_Problem details_.
Output the full listing exactly.

□ □ □ □ □ □ □

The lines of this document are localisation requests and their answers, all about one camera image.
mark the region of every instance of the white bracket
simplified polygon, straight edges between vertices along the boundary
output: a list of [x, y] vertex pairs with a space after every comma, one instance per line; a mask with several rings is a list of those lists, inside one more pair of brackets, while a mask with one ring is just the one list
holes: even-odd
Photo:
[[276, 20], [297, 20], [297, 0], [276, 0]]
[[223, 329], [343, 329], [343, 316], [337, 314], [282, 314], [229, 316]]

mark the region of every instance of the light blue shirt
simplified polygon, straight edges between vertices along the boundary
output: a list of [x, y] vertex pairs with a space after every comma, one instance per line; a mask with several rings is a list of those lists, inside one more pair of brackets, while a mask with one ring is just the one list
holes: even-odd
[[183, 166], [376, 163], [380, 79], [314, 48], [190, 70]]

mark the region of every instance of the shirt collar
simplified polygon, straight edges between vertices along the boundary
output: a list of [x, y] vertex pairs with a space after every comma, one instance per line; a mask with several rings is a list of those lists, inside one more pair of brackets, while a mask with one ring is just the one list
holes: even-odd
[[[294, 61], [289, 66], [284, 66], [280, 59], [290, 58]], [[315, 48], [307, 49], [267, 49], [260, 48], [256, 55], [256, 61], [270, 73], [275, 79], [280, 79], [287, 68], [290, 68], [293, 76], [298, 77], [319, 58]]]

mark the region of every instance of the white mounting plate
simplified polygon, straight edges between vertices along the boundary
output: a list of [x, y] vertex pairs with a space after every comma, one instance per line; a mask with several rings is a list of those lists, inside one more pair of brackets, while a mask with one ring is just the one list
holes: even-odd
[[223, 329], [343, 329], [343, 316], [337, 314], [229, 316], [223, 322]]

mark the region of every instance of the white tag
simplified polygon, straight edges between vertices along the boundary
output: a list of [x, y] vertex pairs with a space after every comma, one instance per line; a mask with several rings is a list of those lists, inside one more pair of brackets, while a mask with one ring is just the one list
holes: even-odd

□ □ □ □ □ □ □

_Answer space_.
The lines of this document are localisation requests and their answers, all about one camera image.
mark the region of every instance of the white bracket
simplified polygon, straight edges between vertices along the boundary
output: a list of [x, y] vertex pairs with a space after every comma, one instance per line; a mask with several rings is a list of those lists, inside one more pair of brackets, while a mask with one ring is just the one list
holes: even-odd
Photo:
[[276, 20], [297, 20], [297, 0], [276, 0]]
[[223, 329], [343, 329], [343, 316], [337, 314], [282, 314], [229, 316]]

mark the region of every instance of the light blue shirt
simplified polygon, straight edges between vertices along the boundary
output: a list of [x, y] vertex pairs with a space after every comma, one instance per line; a mask with several rings is a list of those lists, inside one more pair of brackets, while a mask with one ring is just the one list
holes: even-odd
[[183, 166], [376, 163], [380, 79], [314, 48], [190, 70]]

mark the region of every instance of the shirt collar
simplified polygon, straight edges between vertices along the boundary
output: a list of [x, y] vertex pairs with a space after every comma, one instance per line; a mask with several rings is a list of those lists, inside one more pair of brackets, while a mask with one ring is just the one list
holes: even-odd
[[[294, 61], [289, 66], [284, 66], [280, 59], [290, 58]], [[315, 48], [307, 49], [267, 49], [260, 48], [256, 55], [256, 61], [270, 73], [275, 79], [280, 79], [287, 68], [290, 68], [293, 76], [298, 77], [319, 58]]]

mark the region of every instance of the white mounting plate
simplified polygon, straight edges between vertices along the boundary
output: a list of [x, y] vertex pairs with a space after every comma, one instance per line; a mask with several rings is a list of those lists, inside one more pair of brackets, while a mask with one ring is just the one list
holes: even-odd
[[223, 329], [343, 329], [343, 316], [337, 314], [229, 316], [223, 322]]

mark the region of every instance of the white tag
simplified polygon, straight edges between vertices along the boundary
output: a list of [x, y] vertex pairs with a space after every comma, one instance per line; a mask with several rings is a list of those lists, inside one more pair of brackets, while a mask with one ring is just the one list
holes: even-odd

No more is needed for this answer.